Exercise description: Search the records below for the word "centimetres". Copy each line where it occurs.

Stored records

::::::::::

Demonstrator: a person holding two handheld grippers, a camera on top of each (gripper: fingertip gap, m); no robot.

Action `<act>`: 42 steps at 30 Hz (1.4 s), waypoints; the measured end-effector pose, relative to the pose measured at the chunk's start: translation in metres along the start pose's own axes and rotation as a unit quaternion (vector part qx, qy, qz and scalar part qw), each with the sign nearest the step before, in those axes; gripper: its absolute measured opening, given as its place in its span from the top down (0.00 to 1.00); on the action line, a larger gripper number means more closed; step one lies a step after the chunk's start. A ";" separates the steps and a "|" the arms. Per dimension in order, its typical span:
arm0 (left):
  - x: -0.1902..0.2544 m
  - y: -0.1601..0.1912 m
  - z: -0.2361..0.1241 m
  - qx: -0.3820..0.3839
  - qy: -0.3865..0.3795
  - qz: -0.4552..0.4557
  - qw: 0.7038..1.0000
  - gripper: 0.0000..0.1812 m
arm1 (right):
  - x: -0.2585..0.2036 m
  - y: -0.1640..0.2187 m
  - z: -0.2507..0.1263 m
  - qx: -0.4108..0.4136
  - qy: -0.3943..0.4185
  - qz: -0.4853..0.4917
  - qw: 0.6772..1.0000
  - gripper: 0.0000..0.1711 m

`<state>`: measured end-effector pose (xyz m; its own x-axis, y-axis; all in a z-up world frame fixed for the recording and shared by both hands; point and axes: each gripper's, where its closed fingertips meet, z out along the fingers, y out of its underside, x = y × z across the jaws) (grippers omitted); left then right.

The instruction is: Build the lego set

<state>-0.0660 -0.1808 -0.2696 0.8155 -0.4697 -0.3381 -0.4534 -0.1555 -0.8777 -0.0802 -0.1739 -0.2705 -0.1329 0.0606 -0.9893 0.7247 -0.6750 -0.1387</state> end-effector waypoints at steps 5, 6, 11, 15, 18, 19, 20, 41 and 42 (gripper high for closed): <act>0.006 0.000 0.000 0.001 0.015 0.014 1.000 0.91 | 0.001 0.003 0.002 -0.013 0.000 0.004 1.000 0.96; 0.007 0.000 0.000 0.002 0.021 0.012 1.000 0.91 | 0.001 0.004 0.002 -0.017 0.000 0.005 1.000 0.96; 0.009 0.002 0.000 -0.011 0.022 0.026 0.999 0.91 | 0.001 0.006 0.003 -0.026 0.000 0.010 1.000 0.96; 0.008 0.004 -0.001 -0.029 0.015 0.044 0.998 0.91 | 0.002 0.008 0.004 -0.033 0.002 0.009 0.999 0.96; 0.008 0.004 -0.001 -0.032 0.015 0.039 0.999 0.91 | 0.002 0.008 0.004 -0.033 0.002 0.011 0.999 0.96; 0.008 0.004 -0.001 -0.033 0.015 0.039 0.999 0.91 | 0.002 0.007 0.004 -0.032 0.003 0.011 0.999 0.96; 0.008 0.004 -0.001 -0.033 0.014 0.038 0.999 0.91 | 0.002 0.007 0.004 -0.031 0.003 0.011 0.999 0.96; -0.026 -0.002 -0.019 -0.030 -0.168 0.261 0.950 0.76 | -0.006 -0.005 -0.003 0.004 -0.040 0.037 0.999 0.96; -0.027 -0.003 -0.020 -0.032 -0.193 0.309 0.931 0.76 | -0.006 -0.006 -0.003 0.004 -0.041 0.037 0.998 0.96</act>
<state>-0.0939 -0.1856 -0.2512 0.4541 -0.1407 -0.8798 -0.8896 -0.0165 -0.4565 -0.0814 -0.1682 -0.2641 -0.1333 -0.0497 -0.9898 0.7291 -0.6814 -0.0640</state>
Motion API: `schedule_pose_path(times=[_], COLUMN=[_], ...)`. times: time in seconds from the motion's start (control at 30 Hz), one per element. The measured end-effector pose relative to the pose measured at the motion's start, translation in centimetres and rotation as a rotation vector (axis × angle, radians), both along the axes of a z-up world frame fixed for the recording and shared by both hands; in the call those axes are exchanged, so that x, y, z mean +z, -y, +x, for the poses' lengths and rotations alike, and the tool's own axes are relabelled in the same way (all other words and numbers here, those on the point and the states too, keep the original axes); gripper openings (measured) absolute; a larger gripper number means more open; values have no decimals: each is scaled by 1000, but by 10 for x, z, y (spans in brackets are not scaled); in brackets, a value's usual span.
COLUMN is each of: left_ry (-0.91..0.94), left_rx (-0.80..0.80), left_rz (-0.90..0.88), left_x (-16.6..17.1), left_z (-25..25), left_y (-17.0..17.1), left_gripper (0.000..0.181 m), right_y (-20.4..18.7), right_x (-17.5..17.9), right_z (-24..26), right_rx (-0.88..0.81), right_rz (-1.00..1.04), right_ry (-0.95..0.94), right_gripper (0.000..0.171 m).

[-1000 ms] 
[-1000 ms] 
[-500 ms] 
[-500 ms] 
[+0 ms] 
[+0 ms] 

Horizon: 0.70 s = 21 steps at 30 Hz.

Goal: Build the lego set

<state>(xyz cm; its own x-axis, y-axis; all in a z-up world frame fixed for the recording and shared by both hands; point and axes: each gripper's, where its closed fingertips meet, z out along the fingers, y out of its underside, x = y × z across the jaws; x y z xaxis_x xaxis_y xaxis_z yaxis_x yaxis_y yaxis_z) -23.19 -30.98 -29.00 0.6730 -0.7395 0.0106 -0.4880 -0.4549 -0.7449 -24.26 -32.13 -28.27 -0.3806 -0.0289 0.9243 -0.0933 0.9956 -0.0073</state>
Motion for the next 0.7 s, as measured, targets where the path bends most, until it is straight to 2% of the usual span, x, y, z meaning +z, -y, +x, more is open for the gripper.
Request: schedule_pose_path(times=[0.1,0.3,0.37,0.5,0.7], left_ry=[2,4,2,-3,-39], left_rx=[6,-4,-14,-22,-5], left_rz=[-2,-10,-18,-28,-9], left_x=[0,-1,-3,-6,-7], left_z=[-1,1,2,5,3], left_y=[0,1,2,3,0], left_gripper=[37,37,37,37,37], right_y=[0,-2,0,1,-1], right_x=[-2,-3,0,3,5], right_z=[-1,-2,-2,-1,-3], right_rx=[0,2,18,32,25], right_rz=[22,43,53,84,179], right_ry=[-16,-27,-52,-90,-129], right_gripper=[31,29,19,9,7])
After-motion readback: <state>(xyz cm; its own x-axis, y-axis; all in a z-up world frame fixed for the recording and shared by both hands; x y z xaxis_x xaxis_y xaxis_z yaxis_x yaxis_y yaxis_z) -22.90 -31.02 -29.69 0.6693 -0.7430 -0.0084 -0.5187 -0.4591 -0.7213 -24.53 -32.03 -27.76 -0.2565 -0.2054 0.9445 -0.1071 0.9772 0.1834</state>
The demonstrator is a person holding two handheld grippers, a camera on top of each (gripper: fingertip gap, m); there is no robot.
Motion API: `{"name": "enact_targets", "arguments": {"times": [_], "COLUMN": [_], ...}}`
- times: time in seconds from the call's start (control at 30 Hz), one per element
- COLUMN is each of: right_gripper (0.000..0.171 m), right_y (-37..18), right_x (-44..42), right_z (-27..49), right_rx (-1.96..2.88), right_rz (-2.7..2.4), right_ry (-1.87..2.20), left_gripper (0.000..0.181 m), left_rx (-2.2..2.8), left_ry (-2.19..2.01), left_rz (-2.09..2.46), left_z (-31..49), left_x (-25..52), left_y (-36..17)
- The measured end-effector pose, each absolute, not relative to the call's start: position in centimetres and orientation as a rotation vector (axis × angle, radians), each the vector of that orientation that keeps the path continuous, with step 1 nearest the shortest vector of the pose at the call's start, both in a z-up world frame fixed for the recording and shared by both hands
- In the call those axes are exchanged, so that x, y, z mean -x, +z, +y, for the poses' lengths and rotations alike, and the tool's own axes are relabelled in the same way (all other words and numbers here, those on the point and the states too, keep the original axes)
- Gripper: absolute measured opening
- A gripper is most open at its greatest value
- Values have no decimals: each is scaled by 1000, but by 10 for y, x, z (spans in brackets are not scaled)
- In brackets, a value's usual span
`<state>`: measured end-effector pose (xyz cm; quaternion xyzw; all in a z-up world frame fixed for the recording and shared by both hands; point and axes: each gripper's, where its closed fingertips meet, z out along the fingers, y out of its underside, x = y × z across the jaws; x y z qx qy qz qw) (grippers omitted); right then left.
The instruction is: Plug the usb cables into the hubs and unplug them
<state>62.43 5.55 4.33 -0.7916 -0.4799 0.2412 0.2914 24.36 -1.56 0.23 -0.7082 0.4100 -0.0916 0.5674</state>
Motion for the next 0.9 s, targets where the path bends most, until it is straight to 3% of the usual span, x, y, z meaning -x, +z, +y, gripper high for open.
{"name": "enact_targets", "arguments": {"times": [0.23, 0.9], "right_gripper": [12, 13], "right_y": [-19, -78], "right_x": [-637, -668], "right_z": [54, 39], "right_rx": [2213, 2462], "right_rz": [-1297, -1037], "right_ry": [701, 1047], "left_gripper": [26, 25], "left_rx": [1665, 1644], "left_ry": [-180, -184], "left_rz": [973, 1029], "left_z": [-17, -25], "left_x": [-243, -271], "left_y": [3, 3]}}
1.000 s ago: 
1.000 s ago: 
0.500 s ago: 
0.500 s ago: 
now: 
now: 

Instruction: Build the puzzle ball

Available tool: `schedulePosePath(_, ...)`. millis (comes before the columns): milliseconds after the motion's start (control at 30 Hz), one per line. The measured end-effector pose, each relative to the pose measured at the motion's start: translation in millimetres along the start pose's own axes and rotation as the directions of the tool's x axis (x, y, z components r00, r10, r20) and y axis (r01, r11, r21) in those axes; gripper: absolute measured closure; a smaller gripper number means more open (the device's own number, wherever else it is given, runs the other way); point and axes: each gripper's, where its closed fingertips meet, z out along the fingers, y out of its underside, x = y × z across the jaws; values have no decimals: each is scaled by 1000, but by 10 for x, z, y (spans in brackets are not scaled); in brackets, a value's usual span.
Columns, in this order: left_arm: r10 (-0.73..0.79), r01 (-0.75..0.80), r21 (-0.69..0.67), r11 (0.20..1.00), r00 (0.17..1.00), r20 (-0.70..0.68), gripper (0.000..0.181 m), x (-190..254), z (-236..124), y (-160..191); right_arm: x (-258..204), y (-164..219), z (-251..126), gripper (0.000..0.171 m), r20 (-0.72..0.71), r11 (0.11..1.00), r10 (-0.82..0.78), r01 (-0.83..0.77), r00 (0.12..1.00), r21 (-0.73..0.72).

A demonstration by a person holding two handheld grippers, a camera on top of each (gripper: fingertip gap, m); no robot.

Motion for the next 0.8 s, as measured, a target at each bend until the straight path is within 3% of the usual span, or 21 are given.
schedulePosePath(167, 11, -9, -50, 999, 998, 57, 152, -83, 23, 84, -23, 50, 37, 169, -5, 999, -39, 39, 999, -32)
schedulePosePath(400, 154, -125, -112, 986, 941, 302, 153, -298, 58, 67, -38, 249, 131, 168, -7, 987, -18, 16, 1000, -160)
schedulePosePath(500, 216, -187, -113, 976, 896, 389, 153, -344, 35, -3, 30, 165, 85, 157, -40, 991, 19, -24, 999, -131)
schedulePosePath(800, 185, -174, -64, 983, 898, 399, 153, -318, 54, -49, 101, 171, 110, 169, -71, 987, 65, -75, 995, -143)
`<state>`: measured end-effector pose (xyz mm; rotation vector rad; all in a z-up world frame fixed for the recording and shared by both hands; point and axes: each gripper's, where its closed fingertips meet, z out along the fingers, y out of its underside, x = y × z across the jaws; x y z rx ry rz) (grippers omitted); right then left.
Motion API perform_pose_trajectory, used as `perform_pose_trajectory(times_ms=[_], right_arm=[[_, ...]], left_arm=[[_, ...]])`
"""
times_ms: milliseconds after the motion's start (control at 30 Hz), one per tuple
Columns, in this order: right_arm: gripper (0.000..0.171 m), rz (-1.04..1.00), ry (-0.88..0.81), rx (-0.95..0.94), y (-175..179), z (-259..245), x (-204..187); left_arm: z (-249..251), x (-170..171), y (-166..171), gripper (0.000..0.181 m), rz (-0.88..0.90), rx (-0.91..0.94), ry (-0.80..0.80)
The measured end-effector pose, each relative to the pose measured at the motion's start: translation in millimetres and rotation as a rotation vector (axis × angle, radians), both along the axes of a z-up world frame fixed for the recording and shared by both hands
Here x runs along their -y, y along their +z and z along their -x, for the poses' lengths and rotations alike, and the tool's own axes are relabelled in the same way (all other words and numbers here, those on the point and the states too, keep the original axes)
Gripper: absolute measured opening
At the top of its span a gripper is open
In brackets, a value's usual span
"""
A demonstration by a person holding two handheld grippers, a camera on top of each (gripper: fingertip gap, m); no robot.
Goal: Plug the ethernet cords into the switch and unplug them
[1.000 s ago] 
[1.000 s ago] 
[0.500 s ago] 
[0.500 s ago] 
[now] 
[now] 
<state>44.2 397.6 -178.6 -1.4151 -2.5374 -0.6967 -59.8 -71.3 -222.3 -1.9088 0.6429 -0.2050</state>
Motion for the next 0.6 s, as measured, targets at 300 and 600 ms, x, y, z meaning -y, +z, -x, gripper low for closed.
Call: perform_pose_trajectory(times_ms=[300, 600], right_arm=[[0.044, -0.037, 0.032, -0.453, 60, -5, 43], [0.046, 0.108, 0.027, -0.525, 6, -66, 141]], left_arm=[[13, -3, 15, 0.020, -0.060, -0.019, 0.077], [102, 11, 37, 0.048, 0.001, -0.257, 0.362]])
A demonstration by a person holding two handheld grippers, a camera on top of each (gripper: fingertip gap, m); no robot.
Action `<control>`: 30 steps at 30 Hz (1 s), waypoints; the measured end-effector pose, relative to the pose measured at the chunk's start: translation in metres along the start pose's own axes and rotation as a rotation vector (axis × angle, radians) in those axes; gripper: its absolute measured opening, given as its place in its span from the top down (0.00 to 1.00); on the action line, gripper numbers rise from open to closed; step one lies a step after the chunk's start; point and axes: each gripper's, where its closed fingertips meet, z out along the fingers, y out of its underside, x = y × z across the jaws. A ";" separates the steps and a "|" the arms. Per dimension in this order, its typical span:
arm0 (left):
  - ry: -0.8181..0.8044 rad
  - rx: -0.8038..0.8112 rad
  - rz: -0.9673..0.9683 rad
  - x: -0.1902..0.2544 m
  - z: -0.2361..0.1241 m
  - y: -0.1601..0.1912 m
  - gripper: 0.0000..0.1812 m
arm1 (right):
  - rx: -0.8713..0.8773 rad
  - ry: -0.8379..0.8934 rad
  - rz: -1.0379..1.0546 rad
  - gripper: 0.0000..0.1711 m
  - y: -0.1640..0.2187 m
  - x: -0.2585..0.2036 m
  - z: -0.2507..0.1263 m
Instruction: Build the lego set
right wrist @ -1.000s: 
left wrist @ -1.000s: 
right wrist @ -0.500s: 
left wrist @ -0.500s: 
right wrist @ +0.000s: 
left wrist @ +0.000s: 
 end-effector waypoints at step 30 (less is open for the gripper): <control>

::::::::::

Final answer:
Motion API: `schedule_pose_path(times=[_], COLUMN=[_], ...)`. times: time in seconds from the motion's start (control at 30 Hz), one per element. The measured end-effector pose relative to the pose measured at the motion's start, translation in centimetres and rotation as a rotation vector (axis × angle, radians), both along the axes of a z-up world frame fixed for the recording and shared by both hands; in the call those axes are exchanged, so that x, y, z mean +z, -y, +x, for the poses' lengths and rotations alike, and the tool's own axes are relabelled in the same way (all other words and numbers here, those on the point and the states too, keep the original axes); gripper openings (measured) absolute; a larger gripper number means more open; values have no decimals: each is scaled by 1000, but by 10 for x, z, y (spans in brackets are not scaled); in brackets, a value's usual span.
- The measured end-effector pose, each absolute, not relative to the call's start: position in centimetres and orientation as a rotation vector (axis × angle, radians), each the vector of that orientation that keeps the path continuous, with step 1 nearest the shortest vector of the pose at the call's start, both in a z-up world frame fixed for the recording and shared by both hands

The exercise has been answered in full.